TASK OBJECTIVE → From the listing below, retype exactly the line holding "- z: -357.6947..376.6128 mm", the line holding "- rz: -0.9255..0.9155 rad", and the lines between them; skip everything else.

BEGIN SUPPLIED MATERIAL

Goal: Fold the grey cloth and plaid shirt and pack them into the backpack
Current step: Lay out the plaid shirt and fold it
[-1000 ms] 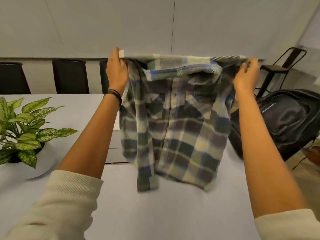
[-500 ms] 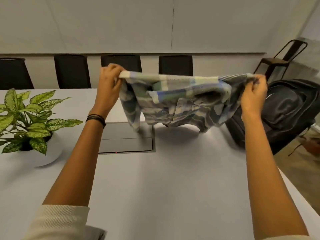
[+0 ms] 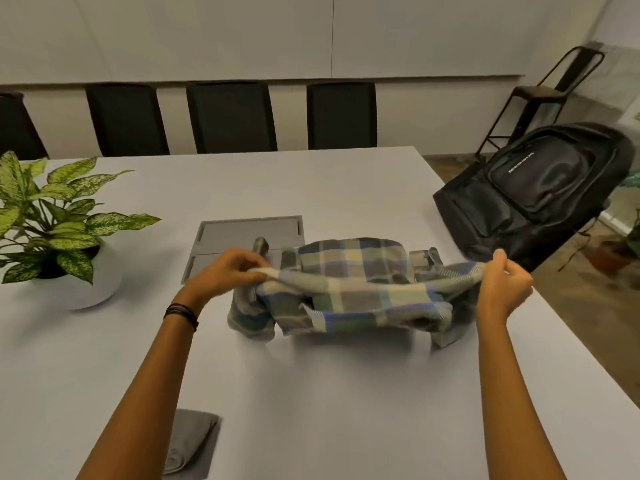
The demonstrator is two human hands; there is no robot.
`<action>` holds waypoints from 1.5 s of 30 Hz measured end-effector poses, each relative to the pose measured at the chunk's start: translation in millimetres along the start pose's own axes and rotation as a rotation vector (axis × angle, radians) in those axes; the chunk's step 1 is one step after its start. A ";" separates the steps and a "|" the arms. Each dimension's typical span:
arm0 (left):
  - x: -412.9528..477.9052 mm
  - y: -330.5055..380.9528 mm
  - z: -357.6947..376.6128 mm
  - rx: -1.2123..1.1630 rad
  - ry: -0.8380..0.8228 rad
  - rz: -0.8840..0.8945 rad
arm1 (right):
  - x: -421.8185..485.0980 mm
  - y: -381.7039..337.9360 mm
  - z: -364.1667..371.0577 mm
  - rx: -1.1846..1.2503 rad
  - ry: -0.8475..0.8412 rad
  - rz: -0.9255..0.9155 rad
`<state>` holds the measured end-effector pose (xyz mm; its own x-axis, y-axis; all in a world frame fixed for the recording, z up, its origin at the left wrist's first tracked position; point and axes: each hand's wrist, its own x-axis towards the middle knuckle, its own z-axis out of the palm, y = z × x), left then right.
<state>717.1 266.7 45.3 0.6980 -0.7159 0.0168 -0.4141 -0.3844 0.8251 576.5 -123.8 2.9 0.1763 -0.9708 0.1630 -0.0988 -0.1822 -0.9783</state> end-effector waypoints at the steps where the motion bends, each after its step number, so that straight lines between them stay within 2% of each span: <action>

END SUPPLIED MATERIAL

ANSWER TO THIS EXERCISE →
  - z: -357.6947..376.6128 mm
  - rx: -1.2123..1.1630 rad
  - ry: -0.8380..0.8228 rad
  - rz: -0.8840..0.8945 rad
arm1 (right):
  - x: -421.8185..485.0980 mm
  - y: -381.7039..337.9360 mm
  - z: -364.1667..371.0577 mm
  - rx: -1.1846..1.2503 rad
  - ry: -0.8475..0.8412 rad
  - rz: -0.9255..0.9155 rad

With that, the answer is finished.